The number of newly listed homes dropped by 8.8% in July compared to June, with declines led by a who’s who of big Canadian markets – the GTA, Montreal, Vancouver, and Calgary. Across the country, new supply was down in about three-quarters of all markets in July.

This was enough to noticeably tighten the sales-to-new listings ratio despite sales activity also slowing on the month. The national sales-to-new listings ratio was 74% in July 2021, up from 69.9% in June. The long-term average for the national sales-to-new listings ratio is 54.7%.

Based on a comparison of sales-to-new listings ratio with long-term averages, the tightening of market conditions in July tipped a small majority of local markets back into seller’s market territory, reversing the trend of more balanced markets seen in June.

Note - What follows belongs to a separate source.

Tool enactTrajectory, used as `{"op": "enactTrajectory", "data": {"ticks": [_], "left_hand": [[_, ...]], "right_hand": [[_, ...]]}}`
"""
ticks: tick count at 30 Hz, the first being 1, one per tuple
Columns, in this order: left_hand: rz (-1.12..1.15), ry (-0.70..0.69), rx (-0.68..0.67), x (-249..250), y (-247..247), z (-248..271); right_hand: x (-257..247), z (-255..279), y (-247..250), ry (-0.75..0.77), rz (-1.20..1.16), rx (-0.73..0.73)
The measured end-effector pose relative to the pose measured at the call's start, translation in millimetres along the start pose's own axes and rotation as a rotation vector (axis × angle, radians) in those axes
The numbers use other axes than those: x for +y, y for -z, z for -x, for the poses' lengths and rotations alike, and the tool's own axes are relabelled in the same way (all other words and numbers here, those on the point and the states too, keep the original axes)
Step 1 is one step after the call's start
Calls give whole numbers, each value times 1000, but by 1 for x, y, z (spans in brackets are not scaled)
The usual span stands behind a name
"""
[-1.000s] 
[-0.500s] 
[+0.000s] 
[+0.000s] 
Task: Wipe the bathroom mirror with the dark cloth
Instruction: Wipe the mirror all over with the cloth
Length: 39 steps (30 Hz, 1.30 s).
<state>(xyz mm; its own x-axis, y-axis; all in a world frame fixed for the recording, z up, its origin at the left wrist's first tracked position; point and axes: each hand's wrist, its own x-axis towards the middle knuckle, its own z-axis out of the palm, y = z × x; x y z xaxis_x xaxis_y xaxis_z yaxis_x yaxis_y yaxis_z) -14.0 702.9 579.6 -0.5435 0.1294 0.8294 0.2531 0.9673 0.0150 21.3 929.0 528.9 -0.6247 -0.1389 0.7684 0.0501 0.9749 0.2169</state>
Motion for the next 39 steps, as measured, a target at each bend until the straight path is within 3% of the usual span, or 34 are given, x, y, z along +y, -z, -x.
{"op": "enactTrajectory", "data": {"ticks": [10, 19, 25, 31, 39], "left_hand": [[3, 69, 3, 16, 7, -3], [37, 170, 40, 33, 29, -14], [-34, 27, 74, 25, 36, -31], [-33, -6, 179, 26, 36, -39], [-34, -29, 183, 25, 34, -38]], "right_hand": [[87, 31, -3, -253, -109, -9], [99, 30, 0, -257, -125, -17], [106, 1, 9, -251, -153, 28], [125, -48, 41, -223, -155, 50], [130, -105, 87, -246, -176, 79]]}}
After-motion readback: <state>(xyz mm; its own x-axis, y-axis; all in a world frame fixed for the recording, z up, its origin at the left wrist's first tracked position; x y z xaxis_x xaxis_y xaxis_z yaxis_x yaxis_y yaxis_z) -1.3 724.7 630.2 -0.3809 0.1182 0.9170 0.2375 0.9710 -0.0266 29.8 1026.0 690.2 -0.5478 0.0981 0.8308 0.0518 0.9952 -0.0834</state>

Another piece of evidence that conditions may be starting to stabilize was the number of months of inventory. There were 2.3 months of inventory on a national basis at the end of July 2021, unchanged from June. This is extremely low – still indicative of a strong seller’s market at the national level and in most local markets. The long-term average for this measure is twice where it stands today.

Continuing the trend of decelerating month-over-month growth that began in March. That deceleration has yet to show up in any noticeable way on the East Coast where the property is relatively more affordable.

Additionally, a more recent point worth noting (and watching) just in the last month or so has seen prices for certain property types in certain Ontario markets look like they might be re-accelerating. This could be in line with a re-tightening of market conditions in some areas.

The non-seasonally adjusted Aggregate Composite MLS® HPI was up 22.2% on a year-over-year basis in July. While still a very large gain, it was, as expected, down from the record 24.4% year-over-year increase in June. The reason the year-over-year comparison has started to fall is that we are now more than a year removed from when prices really took off last year, so last year’s price levels are now catching up with this year’s, even though prices are currently still rising from month to month.